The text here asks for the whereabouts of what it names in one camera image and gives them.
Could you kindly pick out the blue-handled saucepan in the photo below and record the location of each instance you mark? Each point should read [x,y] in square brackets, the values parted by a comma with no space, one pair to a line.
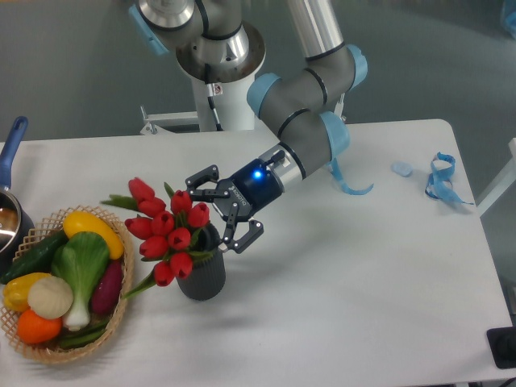
[15,222]

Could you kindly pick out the white metal frame right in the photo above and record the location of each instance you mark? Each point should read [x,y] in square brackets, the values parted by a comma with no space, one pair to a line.
[499,185]

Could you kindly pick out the black device table corner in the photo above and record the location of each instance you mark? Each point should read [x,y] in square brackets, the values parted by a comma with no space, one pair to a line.
[502,346]

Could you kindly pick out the yellow bell pepper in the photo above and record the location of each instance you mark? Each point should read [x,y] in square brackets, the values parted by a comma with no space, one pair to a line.
[15,293]

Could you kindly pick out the green pea pods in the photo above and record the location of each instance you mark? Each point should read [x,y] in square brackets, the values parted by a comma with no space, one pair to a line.
[83,337]

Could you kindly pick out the red tulip bouquet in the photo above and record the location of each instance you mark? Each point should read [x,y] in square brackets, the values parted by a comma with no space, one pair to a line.
[169,234]

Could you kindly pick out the white garlic bulb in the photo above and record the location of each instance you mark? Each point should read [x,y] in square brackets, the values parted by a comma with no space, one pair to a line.
[50,297]

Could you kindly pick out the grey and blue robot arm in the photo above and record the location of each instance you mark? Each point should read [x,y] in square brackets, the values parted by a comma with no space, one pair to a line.
[296,155]

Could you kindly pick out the green bok choy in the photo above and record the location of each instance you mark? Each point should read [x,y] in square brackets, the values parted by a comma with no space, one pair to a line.
[81,262]

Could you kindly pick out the woven wicker basket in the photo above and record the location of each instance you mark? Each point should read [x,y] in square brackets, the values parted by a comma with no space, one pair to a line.
[49,352]

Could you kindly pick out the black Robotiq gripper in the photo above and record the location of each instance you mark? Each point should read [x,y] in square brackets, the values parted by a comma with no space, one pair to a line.
[252,189]

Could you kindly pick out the green cucumber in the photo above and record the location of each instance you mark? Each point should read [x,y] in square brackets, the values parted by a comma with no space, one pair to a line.
[37,259]

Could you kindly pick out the dark grey ribbed vase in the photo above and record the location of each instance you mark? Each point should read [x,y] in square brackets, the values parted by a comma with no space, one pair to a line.
[207,278]

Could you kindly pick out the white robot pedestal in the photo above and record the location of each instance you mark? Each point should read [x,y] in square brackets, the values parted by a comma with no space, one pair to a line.
[221,54]

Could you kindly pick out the light blue small cap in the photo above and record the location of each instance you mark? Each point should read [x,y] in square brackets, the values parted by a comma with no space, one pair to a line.
[402,169]

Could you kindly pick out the blue ribbon strip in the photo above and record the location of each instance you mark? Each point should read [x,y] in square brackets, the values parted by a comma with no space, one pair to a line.
[337,175]

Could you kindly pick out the purple sweet potato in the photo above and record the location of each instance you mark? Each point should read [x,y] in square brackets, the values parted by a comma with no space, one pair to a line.
[106,294]

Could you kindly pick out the orange fruit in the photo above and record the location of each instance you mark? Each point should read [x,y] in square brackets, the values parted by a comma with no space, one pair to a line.
[33,329]

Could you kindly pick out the blue ribbon right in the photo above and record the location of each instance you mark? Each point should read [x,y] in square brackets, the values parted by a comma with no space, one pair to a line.
[439,183]
========
▸ Goal of the exercise: Apart from the pictures, the whole listing should be reproduced exactly.

▸ Response for this exercise:
The text here asks for the whereabouts of what it names in one camera image and gives them.
Could you kindly pick out the blue-handled saucepan in the photo below and record the location of each instance you mark? Each point should read [x,y] in square brackets, the values parted by a comma with no space, one pair to a line.
[15,222]

Could you kindly pick out the white metal frame right in the photo above and record the location of each instance you mark? Each point should read [x,y] in square brackets, the values parted by a comma with no space, one pair to a line.
[499,185]

Could you kindly pick out the black device table corner in the photo above and record the location of each instance you mark? Each point should read [x,y] in square brackets, the values parted by a comma with no space, one pair to a line.
[502,346]

Could you kindly pick out the yellow bell pepper in the photo above and record the location of each instance you mark? Each point should read [x,y] in square brackets, the values parted by a comma with no space, one pair to a line.
[15,293]

Could you kindly pick out the green pea pods in the photo above and record the location of each instance you mark? Each point should read [x,y] in square brackets, the values parted by a comma with no space, one pair to a line.
[83,337]

Could you kindly pick out the red tulip bouquet in the photo above and record the location of each instance you mark? Each point should read [x,y] in square brackets, the values parted by a comma with no space, one pair to a line.
[169,234]

Could you kindly pick out the white garlic bulb in the photo above and record the location of each instance you mark? Each point should read [x,y] in square brackets, the values parted by a comma with no space, one pair to a line.
[50,297]

Could you kindly pick out the grey and blue robot arm in the photo above and record the location of each instance you mark? Each point should read [x,y] in square brackets, the values parted by a comma with no space, one pair to a line.
[296,155]

Could you kindly pick out the green bok choy in the photo above and record the location of each instance you mark? Each point should read [x,y] in square brackets, the values parted by a comma with no space, one pair to a line.
[81,262]

Could you kindly pick out the woven wicker basket in the photo above and record the location of each instance you mark? Each point should read [x,y] in square brackets, the values parted by a comma with no space, one pair to a line.
[49,352]

Could you kindly pick out the black Robotiq gripper in the photo above and record the location of each instance you mark? Each point should read [x,y] in square brackets, the values parted by a comma with no space, one pair to a line.
[252,189]

Could you kindly pick out the green cucumber in the photo above and record the location of each instance you mark? Each point should read [x,y] in square brackets, the values parted by a comma with no space, one pair to a line.
[37,259]

Could you kindly pick out the dark grey ribbed vase in the photo above and record the location of each instance you mark? Each point should read [x,y] in square brackets, the values parted by a comma with no space, one pair to a line.
[207,278]

Could you kindly pick out the white robot pedestal in the photo above and record the location of each instance you mark? Each point should read [x,y] in square brackets, the values parted by a comma with no space, one pair to a line.
[221,54]

Could you kindly pick out the light blue small cap in the photo above and record the location of each instance you mark? Each point should read [x,y] in square brackets, the values parted by a comma with no space, one pair to a line.
[402,169]

Could you kindly pick out the blue ribbon strip in the photo above and record the location of each instance you mark? Each point should read [x,y] in square brackets, the values parted by a comma with no space, one pair to a line.
[337,175]

Could you kindly pick out the purple sweet potato in the photo above and record the location of each instance you mark? Each point should read [x,y] in square brackets, the values parted by a comma with no space, one pair to a line.
[106,294]

Could you kindly pick out the orange fruit in the photo above and record the location of each instance you mark? Each point should read [x,y] in square brackets, the values parted by a comma with no space, one pair to a line.
[33,329]

Could you kindly pick out the blue ribbon right in the photo above and record the location of each instance you mark? Each point should read [x,y] in square brackets, the values parted by a comma with no space, one pair to a line.
[439,183]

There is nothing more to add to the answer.